Dr. HÂMİD MARCUS (Alman) (2)
Dr. HÂMİD MARCUS (Alman) (2)
Dr. Marcus tanınmış bir fikr
adamı ve yazar olup, Berlinde Moslemische Revue adlı mecmû’ayı kurmuşdur.
Dahâ çocukken müslimânlığı
merak etmiş ve islâmiyyet hakkında ma’lûmât [bilgi] toplamağa başlamışdım.
Doğduğum şehrin kütübhânesinde 1164 [m. 1750] senesinde basılmış eski bir
Kur’ân-ı kerîm tercemesi buldum. Rivâyete göre, Goethe de, islâm dînini incelerken
aynı Kur’ân-ı kerîm tercemesini okumuş ve ondan sonra, bu kitâba karşı olan
hayrânlığını izhâr etmişdi. Kur’ân-ı kerîmi okudukca, onun gâyet mantıkî olan
ve aynı zemânda insanın rûhuna kadar işliyen câzibeli ifâdesi bana çok te’sîr
etdi. İslâmiyyetin koyduğu esâsların ne kadar doğru, ne kadar fâideli olduğunu,
islâmiyyet ile şereflenen milletlerin, az zemân içerisinde, tam bir medeniyyete
kavuşmasını, açıkca isbât ediyordu.
Kendi memleketimden
ayrılıp, Berline geldiğim zemân, orada müslimânlarla dost oldum ve onlarla
birlikde İslâm merkezi [misyonu] a’zâlarının vermekde oldukları, çok ilgi
çekici ve öğretici konferansları, büyük bir dikkat ile ta’kîb etdim. İslâm
merkezinin a’zâları ile dahâ fazla temâs etmeğe ve islâm dînini dahâ yakından
incelemeğe başladım. Bir müddet sonra, bu dînin benim aradığım ve düşündüğüm
hak din olduğuna temâmiyle inanarak müslimânlığı kabûl etdim.
İslâm dîninde, Allah
birdir ve tek hâlıka [yaratıcıya] inanmak, islâmın en kudsî akîdesidir. İslâm
dîninde akla sığmaz, inanılması mümkin olmıyan hiç bir akîde yokdur. Allahü
teâlâdan başka, hiç bir yaratıcı yokdur. İslâmiyyetde, modern ilmlere uymıyan,
onlara zıd hiçbir nokta bulamazsınız. Emr ve telkîn etdiği bütün husûslar,
temâmiyle mantıkî ve fâidelidir. İslâmiyyetde, diğer dinlerde olduğu gibi, îmân
ile mantık arasında hiç bir ayrılık yokdur. Bunun için, benim gibi, tabî’î
ilmlerle hayât boyu uğraşmış bir kimsenin, bu uğraşmalardan elde etdiği ilmî
sonuçlara tam uyan islâm dînini, bunlara hiç uymıyan diğer dinlere tercîh etmesinden
dahâ tabî’î ne olabilir?
İkinci bir sebeb olarak,
şunu da ilâve edeyim ki, diğer dinler, yalnız ma’neviyyâta hitâb eden birtakım
garîb, abes fikrlerle doludur. Bunların hakîkî hayât ile hiç bir ilgisi yokdur.

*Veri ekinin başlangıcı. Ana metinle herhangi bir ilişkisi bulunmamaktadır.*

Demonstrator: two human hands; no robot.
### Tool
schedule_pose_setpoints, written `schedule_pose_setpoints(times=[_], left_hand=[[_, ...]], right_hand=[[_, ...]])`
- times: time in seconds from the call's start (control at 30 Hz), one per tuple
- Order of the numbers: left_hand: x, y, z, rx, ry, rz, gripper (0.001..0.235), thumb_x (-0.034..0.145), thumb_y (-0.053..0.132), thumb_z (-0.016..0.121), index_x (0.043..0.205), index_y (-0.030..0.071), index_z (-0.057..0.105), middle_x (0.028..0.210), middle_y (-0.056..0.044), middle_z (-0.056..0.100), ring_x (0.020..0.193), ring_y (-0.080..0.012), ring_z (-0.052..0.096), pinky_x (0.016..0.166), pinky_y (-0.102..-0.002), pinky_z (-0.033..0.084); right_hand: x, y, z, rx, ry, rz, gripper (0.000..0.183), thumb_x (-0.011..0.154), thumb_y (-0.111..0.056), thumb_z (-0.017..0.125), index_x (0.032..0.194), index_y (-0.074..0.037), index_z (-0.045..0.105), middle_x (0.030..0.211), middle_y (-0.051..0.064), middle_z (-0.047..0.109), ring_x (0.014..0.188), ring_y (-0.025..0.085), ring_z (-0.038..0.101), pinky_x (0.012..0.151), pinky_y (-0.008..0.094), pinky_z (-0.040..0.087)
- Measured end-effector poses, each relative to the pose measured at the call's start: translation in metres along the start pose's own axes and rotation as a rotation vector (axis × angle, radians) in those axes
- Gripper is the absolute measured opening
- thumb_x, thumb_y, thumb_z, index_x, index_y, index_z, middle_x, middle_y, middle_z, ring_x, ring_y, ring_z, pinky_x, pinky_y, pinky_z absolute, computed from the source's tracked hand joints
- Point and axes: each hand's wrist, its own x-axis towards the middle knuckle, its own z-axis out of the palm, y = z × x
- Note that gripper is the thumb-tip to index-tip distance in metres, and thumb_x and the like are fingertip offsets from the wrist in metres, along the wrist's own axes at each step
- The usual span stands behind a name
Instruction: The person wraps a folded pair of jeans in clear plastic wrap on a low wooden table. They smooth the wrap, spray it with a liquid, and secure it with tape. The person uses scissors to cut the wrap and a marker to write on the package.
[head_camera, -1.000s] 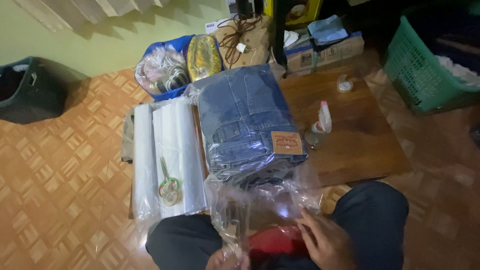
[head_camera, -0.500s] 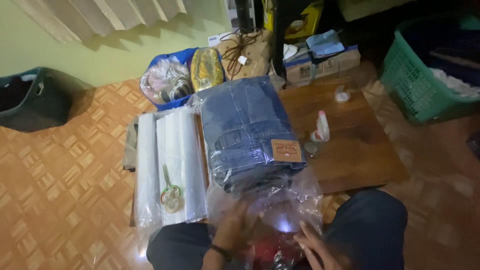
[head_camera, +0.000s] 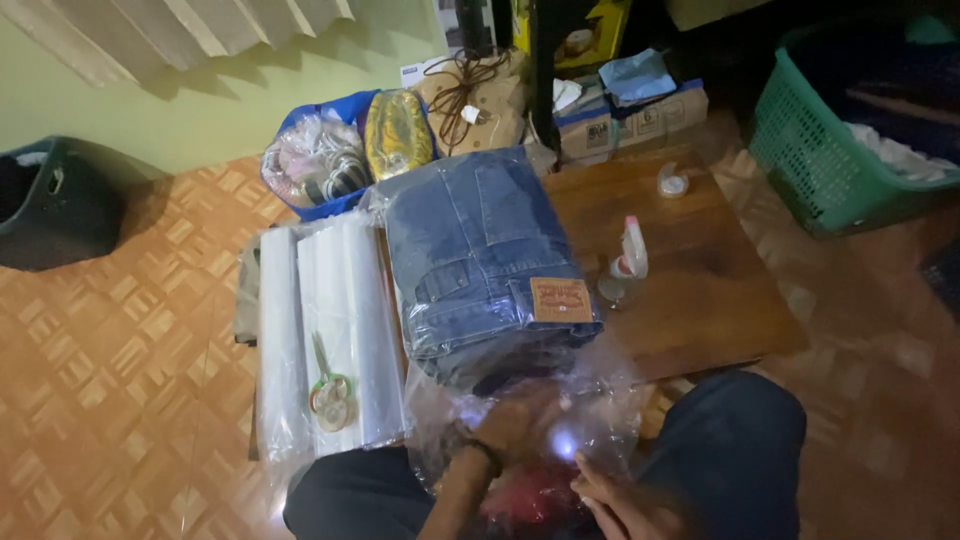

Hâlbuki islâm dîni, insanın hayâtda ne yapması îcâb etdiğini de öğreten, amelî
bir dindir. İslâm dîninin emrleri, insana yalnız âhiretde değil, aynı zemânda
dünyâda da doğru yolu gösterir, fekat hiç bir zemân onun hürriyyetini
sınırlamaz.
Senelerden beri müslimân
olarak dînimi incelemeğe devâm ediyorum. Her def’asında onun en mükemmel
olduğunu görerek, rûh râhatlığına kavuşuyorum. İslamiyet, şahsiyet ile
cem’iyyet hayâtı arasında, ne güzel bir yoldur! İslamiyet, bu iki ayrı hayâtı
tanzîm etmekdedir. İslâmiyyet, temâmiyle âdil ve ancak insanların iyiliğini
isteyen bir dindir. Dünyâda, ne gibi ictimâ’î bir cereyan olursa olsun, bunun
bütün iyi tarafları islâm dîninde vardır.